Why traditional home care is still recommended
Oil pulling reduces bacteria, but not as well as brushing and flossing. With no home care at all (no brushing or oil pulling), the plaque would be present after 7 days and an increase in calculus after 10 days. Gingivitis would be present after 7 days. By doing a 14 day, oil-pulling only home care experiment I could evaluate if oil pulling would prevent plaque accumulation, calculus, and gingivitis.
On day seven I noticed plaque around three of my front teeth. I thought the oil pulling wasn’t working. The next two nights I focused on rinsing the oils around the front teeth more, and then the plaque was gone. After my 14-day experiment, I asked my hygienist to check the health of my teeth and gums. She saw some plaque around two molars. This leads me to conclude that practice, experience, and thoroughness are important with oil pulling. There is a small learning curve to doing oil pulling effectively.
One night I missed an oil pulling session, so I made it up the next morning. I was surprised to see redness along with many areas of the gingiva. Gingivitis set in rather suddenly when I missed a session.

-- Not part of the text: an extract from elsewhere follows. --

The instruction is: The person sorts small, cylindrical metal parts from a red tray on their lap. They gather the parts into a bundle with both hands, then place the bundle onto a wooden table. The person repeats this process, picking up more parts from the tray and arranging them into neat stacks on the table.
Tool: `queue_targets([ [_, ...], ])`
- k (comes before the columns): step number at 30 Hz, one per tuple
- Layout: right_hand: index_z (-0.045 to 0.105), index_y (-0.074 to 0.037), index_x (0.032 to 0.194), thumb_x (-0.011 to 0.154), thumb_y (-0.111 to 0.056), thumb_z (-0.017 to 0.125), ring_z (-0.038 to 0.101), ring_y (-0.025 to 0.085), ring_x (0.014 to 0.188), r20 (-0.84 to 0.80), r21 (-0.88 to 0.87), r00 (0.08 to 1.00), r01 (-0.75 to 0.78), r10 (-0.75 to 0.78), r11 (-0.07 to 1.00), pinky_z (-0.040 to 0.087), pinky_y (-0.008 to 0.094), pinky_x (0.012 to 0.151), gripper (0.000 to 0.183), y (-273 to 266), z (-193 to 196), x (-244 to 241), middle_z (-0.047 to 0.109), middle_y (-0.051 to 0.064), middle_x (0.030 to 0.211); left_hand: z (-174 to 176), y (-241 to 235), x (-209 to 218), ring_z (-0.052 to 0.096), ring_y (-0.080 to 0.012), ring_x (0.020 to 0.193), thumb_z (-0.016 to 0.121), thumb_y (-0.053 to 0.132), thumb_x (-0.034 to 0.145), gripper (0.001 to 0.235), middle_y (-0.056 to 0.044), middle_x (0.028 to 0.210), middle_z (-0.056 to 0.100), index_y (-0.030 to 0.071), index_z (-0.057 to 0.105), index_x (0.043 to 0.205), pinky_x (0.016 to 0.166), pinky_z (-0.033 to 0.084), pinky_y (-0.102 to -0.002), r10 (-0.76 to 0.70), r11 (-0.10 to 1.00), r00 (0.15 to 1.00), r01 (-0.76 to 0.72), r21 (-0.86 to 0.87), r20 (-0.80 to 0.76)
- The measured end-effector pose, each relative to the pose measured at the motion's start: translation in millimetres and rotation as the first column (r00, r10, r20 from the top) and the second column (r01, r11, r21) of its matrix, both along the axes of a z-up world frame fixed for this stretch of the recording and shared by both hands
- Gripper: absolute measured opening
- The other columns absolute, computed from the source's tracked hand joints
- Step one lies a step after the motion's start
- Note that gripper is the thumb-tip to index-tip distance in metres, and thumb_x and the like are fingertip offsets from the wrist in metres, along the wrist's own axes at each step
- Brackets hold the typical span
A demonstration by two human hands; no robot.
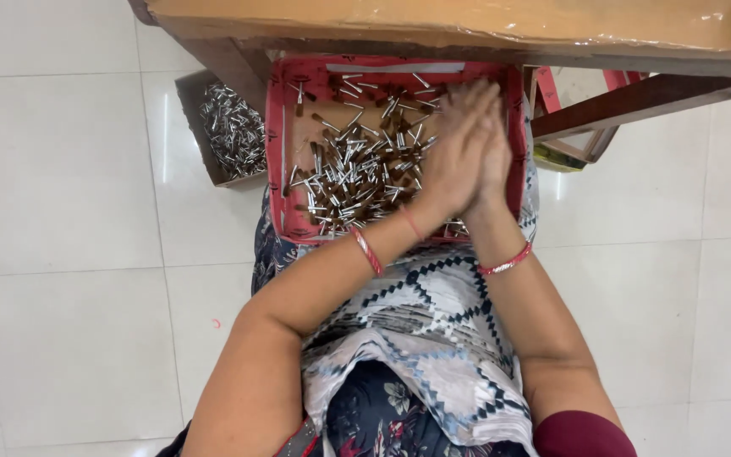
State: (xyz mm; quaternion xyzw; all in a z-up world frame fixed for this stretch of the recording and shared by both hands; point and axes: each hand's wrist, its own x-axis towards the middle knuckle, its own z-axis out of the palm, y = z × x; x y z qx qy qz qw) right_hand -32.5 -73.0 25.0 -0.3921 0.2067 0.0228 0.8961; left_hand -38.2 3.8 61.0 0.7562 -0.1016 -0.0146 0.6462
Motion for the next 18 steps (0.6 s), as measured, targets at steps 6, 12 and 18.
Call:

My hygienist also noted a couple of areas of gingivitis and bleeding on probing. She expected the state of my mouth to be much worse without brushing for two weeks. Oil pulling is effective at reducing plaque and gingivitis, but not completely. Because it may not 100% effective, I do not recommend it as a complete replacement for brushing and flossing.

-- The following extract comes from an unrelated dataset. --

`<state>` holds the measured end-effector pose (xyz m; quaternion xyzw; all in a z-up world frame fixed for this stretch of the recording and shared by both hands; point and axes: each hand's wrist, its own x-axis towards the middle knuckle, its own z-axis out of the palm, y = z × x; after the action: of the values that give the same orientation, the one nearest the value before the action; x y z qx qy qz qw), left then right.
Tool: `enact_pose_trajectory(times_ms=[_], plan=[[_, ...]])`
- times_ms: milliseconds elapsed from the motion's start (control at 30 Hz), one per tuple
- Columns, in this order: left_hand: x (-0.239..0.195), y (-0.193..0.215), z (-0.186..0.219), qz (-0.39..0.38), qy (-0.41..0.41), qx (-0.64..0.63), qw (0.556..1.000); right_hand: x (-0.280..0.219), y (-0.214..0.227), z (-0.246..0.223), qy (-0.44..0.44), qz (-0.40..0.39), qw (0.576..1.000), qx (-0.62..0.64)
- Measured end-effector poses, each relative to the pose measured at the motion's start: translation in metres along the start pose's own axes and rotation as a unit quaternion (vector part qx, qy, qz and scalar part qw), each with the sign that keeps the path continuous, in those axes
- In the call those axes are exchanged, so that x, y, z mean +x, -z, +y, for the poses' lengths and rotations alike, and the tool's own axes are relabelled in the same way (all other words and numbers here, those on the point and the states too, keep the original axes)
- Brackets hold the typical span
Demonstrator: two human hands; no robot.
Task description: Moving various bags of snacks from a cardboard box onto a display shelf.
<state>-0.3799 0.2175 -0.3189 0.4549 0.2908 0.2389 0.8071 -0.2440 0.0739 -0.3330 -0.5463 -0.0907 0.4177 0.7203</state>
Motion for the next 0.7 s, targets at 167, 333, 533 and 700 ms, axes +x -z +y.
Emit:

I had some calculus between the lower front teeth. It did not seem to increase or decrease during the 14-day experiment.
I have three amalgam fillings that were not affected during the two weeks of oil pulling.
I have a geographic tongue that continued about the same during oil pulling.
My oil pulling experience did not impress me to the extreme. While it does reduce bacteria, it doesn’t completely remove it with ease. I still recommend traditional oral care with a toothbrush, a fluoride toothpaste, and floss.
Daily oil pulling may help oral health. Also, oil pulling may also be beneficial on a one-time basis the day you have an appointment for oral surgery or when getting your teeth cleaned.